El principal factor que compone la líbido es la parte emocional, que consta de la fracción cognitiva. Esta parte se basa en las sensaciones creadas en base a un espectro emocional sobre el otro individuo. Para que esto funcione tiene que haber una parte endocrina estable y sólida, que es la testosterona. 

“Esta testosterona debe estar presente tanto en hombres como en mujeres, ya que es lo que da el impulso. Las mujeres si tienen testosterona y de hecho cuando están bajas de testosterona aparece la frigidez que genera una apatía hacia el sexo. La testosterona es la parte hormona que impulsa a consumar las relaciones sexuales. El hombre es dependiente de la testosterona, puesto que sin ella es incapaz de conquistar, practicar o cortejar”, indica Luis Montel. 

Luis Montel.

El tercer factor es la parte fisiológica, que refiere a la buena alimentación y mineralización del individuo para que ese cuerpo esté sano. El hecho de tener ganas de practicar sexo supone un signo de salud. Luis Montel aclara que “cuando una persona se enferma lo primero que pierde es el deseo sexual. El no deseo sexual ya es un signo de que falla algo, no hay que esperar que llegue el problema, hay que ir por delante de él.  En la apatía sexual también influye que se trate de una persona sedentaria. Esto se debe a que las personas sedentarias no oxigenan su organismo y debilitan su cuerpo”.

Luis Montel indica que “esta falta de oxigenación puede derivar en problemas sexuales como la eyaculación precoz y la pobre erección. En el caso de la mujer la falta de líbido también puede generar problemas de salud. Sin embargo, la estimulación del hombre es visual y la de la mujer es sensorial. El hombre es dependiente de la dopamina, pero la mujer no. Las mujeres dependen de la oxitocina, que es la hormona del placer femenino. Una vez que se libera la oxitocina dura más en el torrente sanguíneo que el subidón de testosterona. Por eso una mujer puede estar más tiempo que un hombre”. 

La influencia de los factores externos

La tasa de natalidad se ha visto reducida con el paso de los años y eso podría suponer un gran problema para la sociedad. “A medida que un hombre envejece la testosteron disminuye y esto hace que se vuelva pasivo. A largo plazo esto traerá perjuicios respecto a la natalidad y todo esto depende de la líbido.
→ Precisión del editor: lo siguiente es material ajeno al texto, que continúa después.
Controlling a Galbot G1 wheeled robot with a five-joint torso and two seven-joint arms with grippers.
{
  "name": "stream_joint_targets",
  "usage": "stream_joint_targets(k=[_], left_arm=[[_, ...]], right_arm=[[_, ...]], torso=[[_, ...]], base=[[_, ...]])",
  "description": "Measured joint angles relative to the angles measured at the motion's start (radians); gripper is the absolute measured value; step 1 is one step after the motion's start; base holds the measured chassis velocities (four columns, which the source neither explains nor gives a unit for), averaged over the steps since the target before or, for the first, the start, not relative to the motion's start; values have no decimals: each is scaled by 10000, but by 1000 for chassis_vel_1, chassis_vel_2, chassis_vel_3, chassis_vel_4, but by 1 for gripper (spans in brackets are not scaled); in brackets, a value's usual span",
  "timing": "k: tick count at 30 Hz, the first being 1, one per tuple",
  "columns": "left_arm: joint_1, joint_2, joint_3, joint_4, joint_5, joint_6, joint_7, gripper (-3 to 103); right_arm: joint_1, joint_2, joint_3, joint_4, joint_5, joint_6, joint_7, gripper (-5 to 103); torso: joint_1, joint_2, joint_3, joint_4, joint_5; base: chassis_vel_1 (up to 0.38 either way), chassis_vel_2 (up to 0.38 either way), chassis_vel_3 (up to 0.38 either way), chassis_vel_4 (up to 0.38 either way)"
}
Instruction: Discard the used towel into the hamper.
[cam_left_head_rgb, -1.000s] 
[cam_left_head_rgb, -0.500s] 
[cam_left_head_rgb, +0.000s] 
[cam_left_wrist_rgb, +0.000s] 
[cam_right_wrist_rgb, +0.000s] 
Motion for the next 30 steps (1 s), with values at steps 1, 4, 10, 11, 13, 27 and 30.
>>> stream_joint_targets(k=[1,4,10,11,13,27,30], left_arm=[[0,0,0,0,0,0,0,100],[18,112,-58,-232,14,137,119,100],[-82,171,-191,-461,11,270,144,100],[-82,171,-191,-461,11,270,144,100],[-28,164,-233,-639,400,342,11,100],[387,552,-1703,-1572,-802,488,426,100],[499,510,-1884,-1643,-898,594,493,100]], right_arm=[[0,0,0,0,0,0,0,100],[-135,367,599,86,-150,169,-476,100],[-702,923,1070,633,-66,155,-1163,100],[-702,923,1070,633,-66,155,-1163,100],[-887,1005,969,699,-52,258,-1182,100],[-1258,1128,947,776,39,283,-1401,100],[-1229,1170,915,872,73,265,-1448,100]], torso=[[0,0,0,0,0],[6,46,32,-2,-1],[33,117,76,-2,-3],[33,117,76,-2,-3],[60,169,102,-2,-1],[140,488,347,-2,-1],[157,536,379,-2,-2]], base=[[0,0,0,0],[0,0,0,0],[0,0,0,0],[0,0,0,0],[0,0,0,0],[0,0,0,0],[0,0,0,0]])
Uno de los grandes consumidores de testosterona que ha aparecido con el paso del tiempo es que hoy en día tenemos más factores estresantes que nos roban la testosterona. Entre estos factores se encuentran las preocupaciones y el estrés mantenido”, añade Luis Montel. 

El doctor Montel remarca que “el ovario poliquístico y el cáncer de testículo y de ovario son problemas derivados de la escasez de testosterona. Si a lo largo del día solicitamos una mayor producción de testosterona los órganos que la producen se fatigan. Por lo tanto, la manutención de la líbido tiene una importancia crucial en la salud. La falta de potencia sexual no depende de la edad, sino que es un signo de premonición de algún problema”.

“Entre estos factores externos en los últimos años ha aparecido el uso del teléfono y de las redes sociales, que suponen una preocupación añadida a las que ya teníamos. Cada vez que hay una actividad psíquica nueva es a costo de la testosterona, además, la hiperestimulación es un problema respecto a la líbido. El tema de la líbido es un tema muy importante que nadie tiene el valor de atajar. La gente debe vigilar su líbido porque es la primera señal que avisa sobre una enfermedad oculta”, concluye el doctor Luis Montel.